El solsticio de invierno huele a Navidad y la Navidad suena a beso de tía chocha en el tímpano, a villancico y risa, a abuela chupando fruta escarchada, a oferta de última hora, a borrachuelos con anís del Mono, a pandereta y almirez, a patas enormes de crustáceos que llaman bocas, a discusión de cuñados, a anuncios de perfume, a debate electoral con mucho ruido y pocas nueces, a Tamborilero de Raphael o a All I want for Christmas is you de Mariah (pronúnciese Maraia) Carey, a claxon de operación salida, a juguetes nuevos, a baile de salón, a reposición de “¡Qué bello es vivir!”, a niños de San Ildefonso, a whatsapp con campanas, corazones y promisión de amor recibido mil veces, a mensaje antiguo de Rey moderno.

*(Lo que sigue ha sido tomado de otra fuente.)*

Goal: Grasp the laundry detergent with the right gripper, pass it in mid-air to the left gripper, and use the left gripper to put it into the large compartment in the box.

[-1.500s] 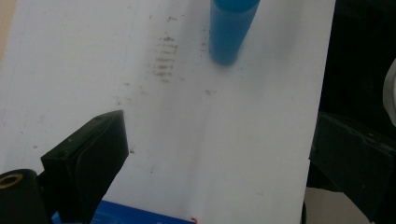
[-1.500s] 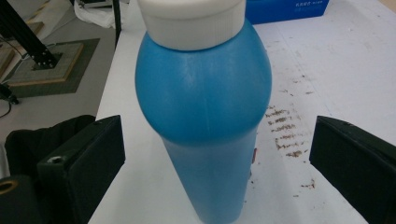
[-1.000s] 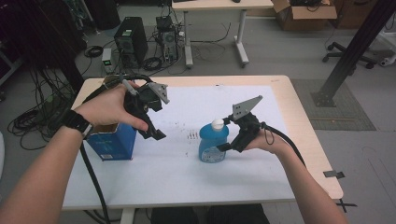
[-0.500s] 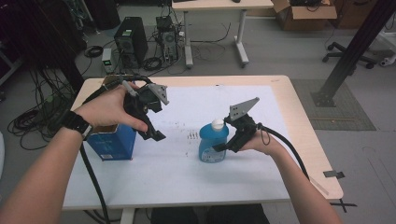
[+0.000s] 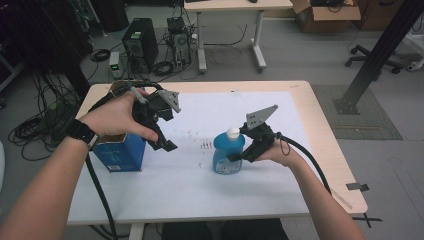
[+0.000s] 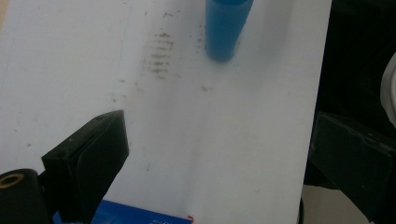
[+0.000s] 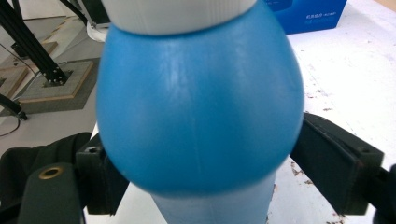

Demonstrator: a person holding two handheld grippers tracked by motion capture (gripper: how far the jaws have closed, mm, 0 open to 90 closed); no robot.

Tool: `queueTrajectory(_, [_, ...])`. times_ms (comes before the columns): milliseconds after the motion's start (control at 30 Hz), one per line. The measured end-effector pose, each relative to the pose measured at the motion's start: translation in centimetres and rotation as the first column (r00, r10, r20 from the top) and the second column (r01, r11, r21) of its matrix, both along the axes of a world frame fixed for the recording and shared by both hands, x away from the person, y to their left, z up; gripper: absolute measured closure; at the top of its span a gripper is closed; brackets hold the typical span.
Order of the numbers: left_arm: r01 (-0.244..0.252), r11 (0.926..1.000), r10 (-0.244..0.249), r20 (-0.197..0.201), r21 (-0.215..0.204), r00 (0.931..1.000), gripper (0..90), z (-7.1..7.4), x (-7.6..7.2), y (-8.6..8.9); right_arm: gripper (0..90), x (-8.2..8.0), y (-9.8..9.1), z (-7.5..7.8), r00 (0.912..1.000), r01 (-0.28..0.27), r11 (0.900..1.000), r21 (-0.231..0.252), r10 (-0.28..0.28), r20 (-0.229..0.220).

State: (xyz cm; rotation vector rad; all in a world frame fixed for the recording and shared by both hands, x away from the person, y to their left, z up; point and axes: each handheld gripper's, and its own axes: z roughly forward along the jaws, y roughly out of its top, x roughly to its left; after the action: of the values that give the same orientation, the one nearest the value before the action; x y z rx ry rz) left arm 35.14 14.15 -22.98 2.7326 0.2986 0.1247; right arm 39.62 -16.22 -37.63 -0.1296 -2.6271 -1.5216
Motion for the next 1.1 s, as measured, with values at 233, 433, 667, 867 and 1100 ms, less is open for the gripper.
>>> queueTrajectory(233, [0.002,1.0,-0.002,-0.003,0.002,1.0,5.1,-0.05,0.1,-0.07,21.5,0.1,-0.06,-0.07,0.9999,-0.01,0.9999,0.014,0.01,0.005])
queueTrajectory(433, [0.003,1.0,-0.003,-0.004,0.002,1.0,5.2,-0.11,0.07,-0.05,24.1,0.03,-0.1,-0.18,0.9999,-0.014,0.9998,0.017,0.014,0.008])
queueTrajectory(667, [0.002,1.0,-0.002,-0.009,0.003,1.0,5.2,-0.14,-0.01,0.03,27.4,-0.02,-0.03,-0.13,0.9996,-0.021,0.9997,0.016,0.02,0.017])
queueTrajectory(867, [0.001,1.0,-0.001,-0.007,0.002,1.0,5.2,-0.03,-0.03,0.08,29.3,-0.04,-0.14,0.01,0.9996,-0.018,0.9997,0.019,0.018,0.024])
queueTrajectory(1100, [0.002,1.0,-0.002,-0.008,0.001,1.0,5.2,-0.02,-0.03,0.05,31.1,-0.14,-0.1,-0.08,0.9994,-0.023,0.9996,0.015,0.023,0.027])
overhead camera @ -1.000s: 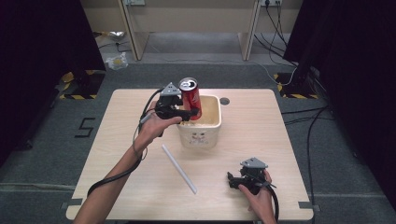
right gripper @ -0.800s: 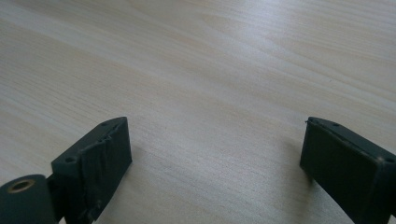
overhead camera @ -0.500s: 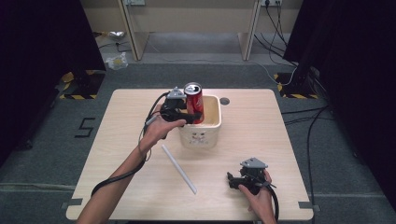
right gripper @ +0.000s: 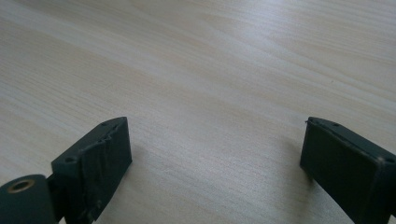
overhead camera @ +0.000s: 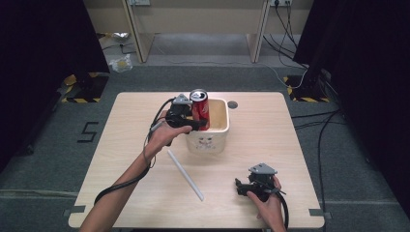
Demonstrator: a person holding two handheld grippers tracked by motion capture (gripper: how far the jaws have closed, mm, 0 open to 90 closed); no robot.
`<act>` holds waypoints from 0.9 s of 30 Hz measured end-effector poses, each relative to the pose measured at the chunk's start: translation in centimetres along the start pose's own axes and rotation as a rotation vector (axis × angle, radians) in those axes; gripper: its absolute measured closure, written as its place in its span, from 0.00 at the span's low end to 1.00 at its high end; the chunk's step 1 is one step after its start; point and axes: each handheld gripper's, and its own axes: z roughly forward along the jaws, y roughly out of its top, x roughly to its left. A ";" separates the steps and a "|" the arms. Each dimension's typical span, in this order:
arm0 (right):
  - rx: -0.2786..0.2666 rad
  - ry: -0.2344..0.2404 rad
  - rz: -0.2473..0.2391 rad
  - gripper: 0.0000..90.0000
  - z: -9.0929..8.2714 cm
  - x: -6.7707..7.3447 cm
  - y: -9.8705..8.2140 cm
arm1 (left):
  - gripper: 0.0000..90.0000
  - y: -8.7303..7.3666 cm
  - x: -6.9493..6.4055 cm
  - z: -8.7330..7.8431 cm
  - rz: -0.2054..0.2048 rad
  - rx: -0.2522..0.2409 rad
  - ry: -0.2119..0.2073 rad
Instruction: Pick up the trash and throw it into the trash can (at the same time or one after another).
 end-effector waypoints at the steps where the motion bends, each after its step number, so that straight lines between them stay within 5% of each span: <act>1: 0.000 0.000 0.000 0.10 0.0 0.0 0.0 | 0.36 0.0 0.0 0.0 -0.005 -0.004 0.002; 27: -0.002 0.006 0.003 0.10 0.0 0.0 0.0 | 0.27 0.8 -0.2 -0.9 0.009 -0.004 0.019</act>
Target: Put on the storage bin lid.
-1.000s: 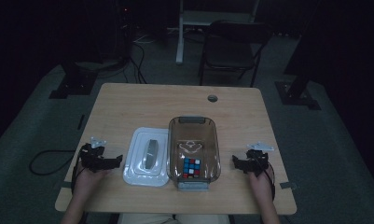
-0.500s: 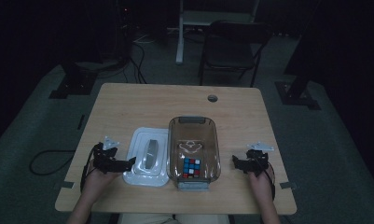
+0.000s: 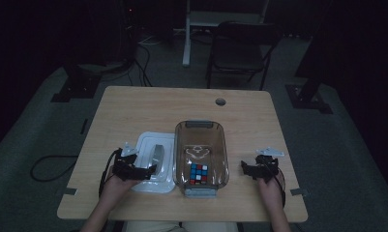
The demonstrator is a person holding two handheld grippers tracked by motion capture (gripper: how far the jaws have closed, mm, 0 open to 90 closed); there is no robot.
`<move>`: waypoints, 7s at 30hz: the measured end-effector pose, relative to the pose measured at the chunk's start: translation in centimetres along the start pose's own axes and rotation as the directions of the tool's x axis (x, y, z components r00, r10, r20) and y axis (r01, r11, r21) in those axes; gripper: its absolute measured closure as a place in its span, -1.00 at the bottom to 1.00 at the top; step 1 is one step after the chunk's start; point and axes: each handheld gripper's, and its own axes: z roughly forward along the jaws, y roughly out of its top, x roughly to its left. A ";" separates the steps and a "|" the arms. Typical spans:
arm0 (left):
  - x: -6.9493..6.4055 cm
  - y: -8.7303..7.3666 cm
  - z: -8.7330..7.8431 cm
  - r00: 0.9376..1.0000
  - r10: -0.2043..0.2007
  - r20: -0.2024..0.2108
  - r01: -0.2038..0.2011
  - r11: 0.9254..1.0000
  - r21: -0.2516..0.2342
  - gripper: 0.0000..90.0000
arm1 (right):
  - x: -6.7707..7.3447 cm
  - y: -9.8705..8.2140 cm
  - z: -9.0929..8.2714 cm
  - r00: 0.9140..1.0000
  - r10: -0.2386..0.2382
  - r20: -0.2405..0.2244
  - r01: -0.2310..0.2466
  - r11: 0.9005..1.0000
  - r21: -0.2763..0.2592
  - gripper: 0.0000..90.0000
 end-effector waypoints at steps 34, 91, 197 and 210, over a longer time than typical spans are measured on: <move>-0.4 1.0 3.4 0.999 0.010 -0.045 -0.008 0.999 0.037 0.42 | 0.0 0.0 0.0 1.000 0.001 0.000 -0.001 1.000 0.000 -0.73; 4.0 5.0 -6.9 0.997 -0.074 0.011 0.075 0.983 -0.167 0.54 | 9.3 0.3 -1.7 0.932 -0.207 -0.299 0.173 0.975 -0.139 -0.72; 5.2 9.6 -7.3 0.985 0.012 0.172 0.028 0.973 -0.229 -0.58 | 11.1 4.8 1.5 0.937 -0.197 -0.287 0.150 0.972 -0.180 -0.73; 9.9 8.0 -5.6 0.999 -0.042 0.004 0.042 0.959 -0.280 -0.97 | 11.3 4.6 1.7 0.937 -0.200 -0.286 0.155 0.973 -0.174 -0.73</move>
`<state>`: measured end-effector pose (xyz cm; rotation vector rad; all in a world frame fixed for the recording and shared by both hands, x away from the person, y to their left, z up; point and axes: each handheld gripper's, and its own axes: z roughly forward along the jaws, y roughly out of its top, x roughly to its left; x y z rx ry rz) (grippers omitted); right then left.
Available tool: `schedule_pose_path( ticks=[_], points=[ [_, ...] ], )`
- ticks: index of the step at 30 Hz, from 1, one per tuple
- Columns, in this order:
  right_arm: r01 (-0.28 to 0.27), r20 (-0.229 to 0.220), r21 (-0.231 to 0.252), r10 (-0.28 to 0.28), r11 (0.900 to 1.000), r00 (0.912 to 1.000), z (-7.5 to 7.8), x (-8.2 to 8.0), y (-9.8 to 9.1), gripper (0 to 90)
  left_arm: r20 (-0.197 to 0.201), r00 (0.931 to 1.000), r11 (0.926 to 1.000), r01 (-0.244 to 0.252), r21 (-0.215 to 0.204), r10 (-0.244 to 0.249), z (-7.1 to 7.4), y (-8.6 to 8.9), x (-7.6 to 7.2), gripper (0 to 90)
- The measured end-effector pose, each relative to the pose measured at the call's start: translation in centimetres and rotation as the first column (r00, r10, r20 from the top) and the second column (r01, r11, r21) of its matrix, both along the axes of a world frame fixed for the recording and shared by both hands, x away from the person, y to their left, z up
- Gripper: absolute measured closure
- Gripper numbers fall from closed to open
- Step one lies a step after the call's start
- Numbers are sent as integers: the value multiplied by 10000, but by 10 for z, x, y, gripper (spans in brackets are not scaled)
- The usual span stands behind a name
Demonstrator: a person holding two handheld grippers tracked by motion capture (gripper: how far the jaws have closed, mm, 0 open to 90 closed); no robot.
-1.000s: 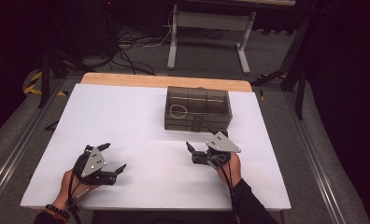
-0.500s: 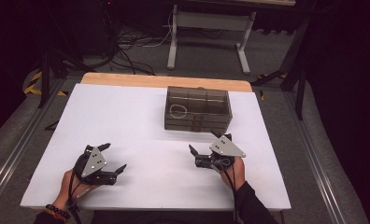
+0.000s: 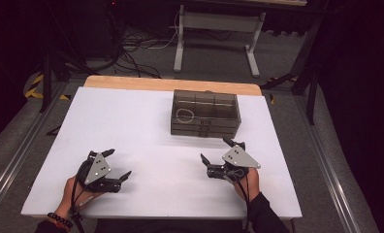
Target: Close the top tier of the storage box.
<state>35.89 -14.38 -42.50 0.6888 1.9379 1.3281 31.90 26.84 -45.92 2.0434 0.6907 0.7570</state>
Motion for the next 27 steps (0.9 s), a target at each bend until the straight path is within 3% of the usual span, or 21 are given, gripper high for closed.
schedule_pose_path(
  ticks=[27],
  points=[
    [-101, 170, -294, 106, 9995, 9998, -7, -14, -14, 85, -19, 10000, 10000, 37, -18, -37, 0, 0, 0, 108]
  ],
)
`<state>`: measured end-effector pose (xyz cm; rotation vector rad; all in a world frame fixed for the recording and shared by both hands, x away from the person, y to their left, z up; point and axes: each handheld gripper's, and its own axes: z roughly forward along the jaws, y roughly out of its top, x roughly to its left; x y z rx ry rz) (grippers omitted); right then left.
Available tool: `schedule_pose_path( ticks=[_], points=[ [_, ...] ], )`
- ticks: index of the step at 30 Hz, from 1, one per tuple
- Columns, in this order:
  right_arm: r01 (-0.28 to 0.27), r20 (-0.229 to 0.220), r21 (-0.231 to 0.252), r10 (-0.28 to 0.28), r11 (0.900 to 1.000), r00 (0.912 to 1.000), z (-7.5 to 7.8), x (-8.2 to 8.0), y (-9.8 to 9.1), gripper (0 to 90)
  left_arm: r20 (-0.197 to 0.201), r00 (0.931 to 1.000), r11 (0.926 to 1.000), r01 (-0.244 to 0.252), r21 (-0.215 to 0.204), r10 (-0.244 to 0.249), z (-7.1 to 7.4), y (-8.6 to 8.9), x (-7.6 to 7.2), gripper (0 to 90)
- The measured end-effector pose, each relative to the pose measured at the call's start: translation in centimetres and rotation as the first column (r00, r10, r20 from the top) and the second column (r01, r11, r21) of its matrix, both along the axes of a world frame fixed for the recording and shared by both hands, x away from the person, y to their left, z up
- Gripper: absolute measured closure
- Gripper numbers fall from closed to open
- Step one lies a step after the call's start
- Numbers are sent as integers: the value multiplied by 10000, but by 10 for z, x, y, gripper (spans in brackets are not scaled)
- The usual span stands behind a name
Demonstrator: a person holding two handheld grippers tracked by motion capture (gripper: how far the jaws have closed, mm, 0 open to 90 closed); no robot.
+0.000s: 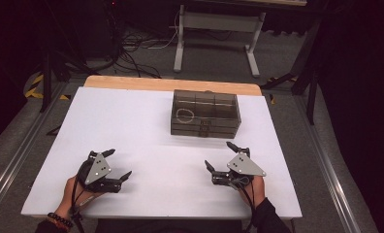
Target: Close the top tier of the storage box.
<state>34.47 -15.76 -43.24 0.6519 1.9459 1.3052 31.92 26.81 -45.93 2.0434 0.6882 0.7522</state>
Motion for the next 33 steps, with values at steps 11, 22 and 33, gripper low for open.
schedule_pose_path(
  ticks=[11, 22, 33],
  points=[
    [8, 55, -213, -7, 9998, 10000, -6, -5, -7, 85, -30, 10000, 10000, 17, -3, -17, 0, 0, 1, 108],
    [142, 33, -433, -141, 9990, 9999, -13, -10, -20, 85, -22, 10000, 10000, 6, -14, -6, 0, 1, 1, 107],
    [283, -42, -523, -286, 9982, 9996, -21, -18, -33, 85, -69, 10000, 10000, 47, -10, -47, 0, 0, 2, 106]
  ],
)
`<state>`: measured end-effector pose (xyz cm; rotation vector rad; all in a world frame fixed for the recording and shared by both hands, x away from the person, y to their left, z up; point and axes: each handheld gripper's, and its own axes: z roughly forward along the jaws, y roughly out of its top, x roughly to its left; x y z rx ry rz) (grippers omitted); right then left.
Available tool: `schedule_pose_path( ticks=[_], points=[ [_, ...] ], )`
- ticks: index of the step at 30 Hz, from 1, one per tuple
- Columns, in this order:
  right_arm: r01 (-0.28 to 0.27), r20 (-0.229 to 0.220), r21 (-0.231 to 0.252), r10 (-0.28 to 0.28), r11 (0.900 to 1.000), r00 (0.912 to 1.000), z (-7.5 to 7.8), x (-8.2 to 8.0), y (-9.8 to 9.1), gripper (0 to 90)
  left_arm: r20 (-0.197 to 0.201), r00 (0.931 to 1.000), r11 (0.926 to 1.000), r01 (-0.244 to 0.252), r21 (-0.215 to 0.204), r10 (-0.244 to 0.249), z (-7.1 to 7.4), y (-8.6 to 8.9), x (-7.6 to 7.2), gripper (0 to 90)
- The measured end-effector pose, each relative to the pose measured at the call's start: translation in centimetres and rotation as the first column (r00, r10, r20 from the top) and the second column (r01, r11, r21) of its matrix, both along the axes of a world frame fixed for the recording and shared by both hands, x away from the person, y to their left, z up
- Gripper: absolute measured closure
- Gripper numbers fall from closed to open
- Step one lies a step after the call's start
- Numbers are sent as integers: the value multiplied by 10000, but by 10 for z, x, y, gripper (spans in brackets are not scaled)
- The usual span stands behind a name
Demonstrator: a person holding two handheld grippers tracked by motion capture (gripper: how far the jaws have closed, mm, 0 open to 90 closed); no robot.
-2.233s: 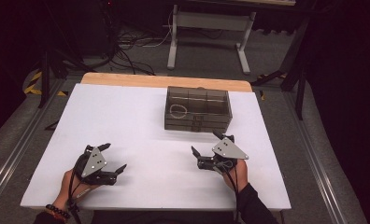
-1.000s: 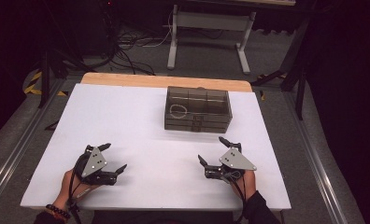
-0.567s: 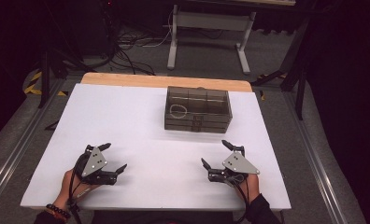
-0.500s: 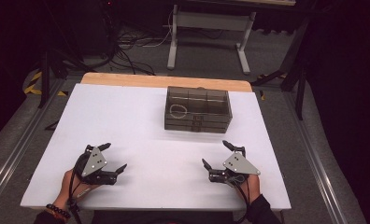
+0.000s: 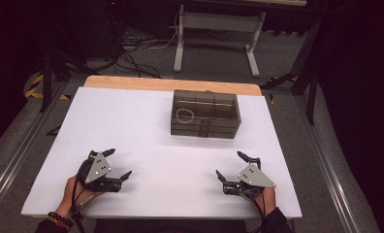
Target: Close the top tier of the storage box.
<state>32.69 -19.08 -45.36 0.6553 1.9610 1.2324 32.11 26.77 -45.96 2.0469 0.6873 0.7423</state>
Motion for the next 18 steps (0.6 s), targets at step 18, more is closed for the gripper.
schedule_pose_path(
  ticks=[18],
  points=[
    [70, -58, 169, -69, 9998, 10000, -1, -1, -3, 85, 62, 9998, 9998, 202, -77, -201, 1, -2, -4, 104]
  ],
)
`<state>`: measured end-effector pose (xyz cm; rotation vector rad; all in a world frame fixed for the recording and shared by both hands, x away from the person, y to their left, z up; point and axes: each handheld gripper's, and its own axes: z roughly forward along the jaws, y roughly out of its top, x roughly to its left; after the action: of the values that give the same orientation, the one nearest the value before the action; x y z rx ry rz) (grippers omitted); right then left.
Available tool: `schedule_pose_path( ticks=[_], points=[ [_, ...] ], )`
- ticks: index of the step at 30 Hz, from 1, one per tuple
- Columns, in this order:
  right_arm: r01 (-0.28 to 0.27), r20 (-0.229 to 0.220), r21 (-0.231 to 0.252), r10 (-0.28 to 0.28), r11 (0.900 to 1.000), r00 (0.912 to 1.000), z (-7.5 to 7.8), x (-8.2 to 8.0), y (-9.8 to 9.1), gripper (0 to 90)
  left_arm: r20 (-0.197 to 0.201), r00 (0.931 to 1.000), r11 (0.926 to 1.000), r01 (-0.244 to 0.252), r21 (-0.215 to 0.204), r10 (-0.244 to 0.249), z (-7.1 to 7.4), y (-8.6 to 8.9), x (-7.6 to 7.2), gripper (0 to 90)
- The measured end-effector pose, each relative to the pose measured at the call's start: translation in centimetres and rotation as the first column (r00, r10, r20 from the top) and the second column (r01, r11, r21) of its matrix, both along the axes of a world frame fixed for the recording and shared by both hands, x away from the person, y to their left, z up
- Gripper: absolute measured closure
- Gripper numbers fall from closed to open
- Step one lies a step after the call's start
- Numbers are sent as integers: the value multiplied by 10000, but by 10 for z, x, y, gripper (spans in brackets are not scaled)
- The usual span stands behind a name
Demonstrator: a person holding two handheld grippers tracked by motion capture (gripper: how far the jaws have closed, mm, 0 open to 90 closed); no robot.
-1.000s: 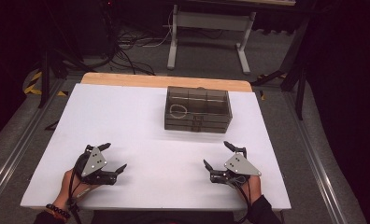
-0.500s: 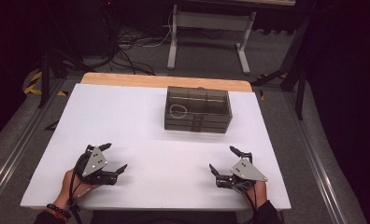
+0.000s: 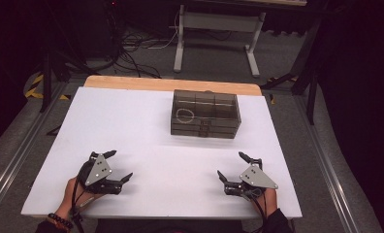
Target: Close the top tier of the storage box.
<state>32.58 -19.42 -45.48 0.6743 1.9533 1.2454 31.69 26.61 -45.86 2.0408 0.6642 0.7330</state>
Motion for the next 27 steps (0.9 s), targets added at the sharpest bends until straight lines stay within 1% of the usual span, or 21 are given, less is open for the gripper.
schedule_pose_path(
  ticks=[5, 11, 17, 22, 26, 27],
  points=[
    [-59, 8, -60, 59, 10000, 10000, 0, -1, 1, 85, -12, 10000, 9999, 42, 98, -42, 0, -2, 1, 104],
    [-60, 3, -34, 60, 10000, 10000, 0, 0, 1, 85, -51, 10000, 9999, 5, 113, -4, -1, -1, 1, 103],
    [-129, 34, -1, 129, 9999, 9999, 0, 3, 3, 85, -68, 9999, 9999, -135, -82, 135, -1, 2, 1, 103],
    [-131, -43, 7, 131, 9999, 9999, 0, 5, 2, 85, -167, 9998, 9999, -121, -110, 119, -2, 1, 4, 103],
    [-130, -55, -22, 130, 9999, 9999, -1, 4, 2, 85, -143, 9998, 9998, -115, -152, 113, -1, 0, 5, 103],
    [-157, -46, -70, 157, 9999, 9999, -1, 4, 2, 85, -138, 9999, 9999, -83, -110, 82, -1, -1, 5, 103]
  ],
)
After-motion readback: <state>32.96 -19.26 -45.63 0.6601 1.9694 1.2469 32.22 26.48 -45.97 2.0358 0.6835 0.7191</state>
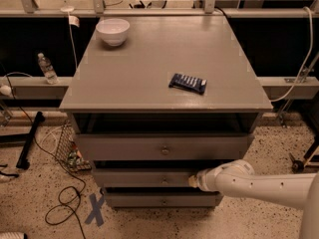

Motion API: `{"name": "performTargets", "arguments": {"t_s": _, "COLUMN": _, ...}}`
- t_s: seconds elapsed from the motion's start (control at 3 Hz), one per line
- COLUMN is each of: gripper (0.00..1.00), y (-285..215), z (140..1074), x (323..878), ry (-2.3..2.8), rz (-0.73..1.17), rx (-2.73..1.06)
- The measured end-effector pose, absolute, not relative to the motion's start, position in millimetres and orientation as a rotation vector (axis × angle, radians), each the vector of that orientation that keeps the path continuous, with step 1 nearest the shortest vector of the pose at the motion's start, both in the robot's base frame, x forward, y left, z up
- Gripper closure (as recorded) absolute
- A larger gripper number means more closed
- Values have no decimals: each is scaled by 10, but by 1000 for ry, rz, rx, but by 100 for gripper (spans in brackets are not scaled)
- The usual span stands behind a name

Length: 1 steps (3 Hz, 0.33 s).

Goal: Close middle drawer

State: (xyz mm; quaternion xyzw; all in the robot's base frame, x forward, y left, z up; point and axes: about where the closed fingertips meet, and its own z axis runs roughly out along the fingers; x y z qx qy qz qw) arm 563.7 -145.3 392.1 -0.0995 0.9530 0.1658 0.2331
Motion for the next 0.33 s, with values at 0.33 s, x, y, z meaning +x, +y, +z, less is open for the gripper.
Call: {"name": "performTargets", "arguments": {"t_s": 0.33, "gripper": 100, "y": -1453, "z": 3920, "x": 5637, "ry": 2618, "rz": 455, "rx": -273}}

La Navidad huele a musgo del belén, a colonia de niño, a bandeja de polvorones, a frío de azúcar, a copichuela de anís, a casa ventilada y pascuero, a calles abarrotadas, a bares de toda la vida, a lencería roja, a zapatos bajo el árbol de los chinos, a puchero del día después, a leña de este hogar, a humo de petardo, a naftalina de disfraz de Santa Claus y a papel de regalo.

La Navidad sabe a receta secreta, a mantecado de almendras y plato compartido, a manchegos elaborados en el horno de Mateo, a croqueta de la vergüenza, a castañas asadas, a caramelo ácido de cabalgata, a burbuja de cava, a lágrima por el ausente, a pintalabios de mamanoel promiscua, a turrón del duro, a costumbre y tradición, a kilito de más, a churros de madrugada, a lentejas, a ensalada de endivias.

La Navidad recuerda a lumbre de palos de oliva, a carta a los Reyes Magos, a ilusión y esperanza, a vacaciones, a tardebuena con los colegas, a compras a escondidas, a vendedor de zambombas, a paga extra, a encendido de la calle de tu infancia, a primos en mesa camilla, a regalo vengativo del amigo invisible, a reencuentro más o menos deseado, a resaca de garrafón, a familia unida, a anécdota jocosa, a estrenos de cine y a aguinaldo malgastado.

Todo eso suena, huele, sabe o recuerda a Navidad y está muy bien, pero eso no es la Navidad, o al menos no toda la Navidad. A veces le hacemos el juego a quienes mercantilizan el meollo de la Navidad, que gira alrededor del pesebre de paja, el aliento de una mula y un buey, etc. Se sea creyente o no.

Y bueno, pues a disfrutar de estos días, aunque nos rechine tanta Navidad. Nuestro talante democrático de hombres libres que respetamos otras culturas sobrevenidas, que no prohibimos ramadanes, que toleramos como si tal cosa hanukkahs hebraicas y otras expresiones de la libertad religiosa que nada tienen que ver con nuestra tradición, estamos sufriendo una agresión silenciosa con costumbres foráneas que tratan de amenazar directamente nuestras expresiones navideñas más arraigadas. Es como vetar la lluvia del norte, el frío de los inviernos o prohibir que nieve en Moscú.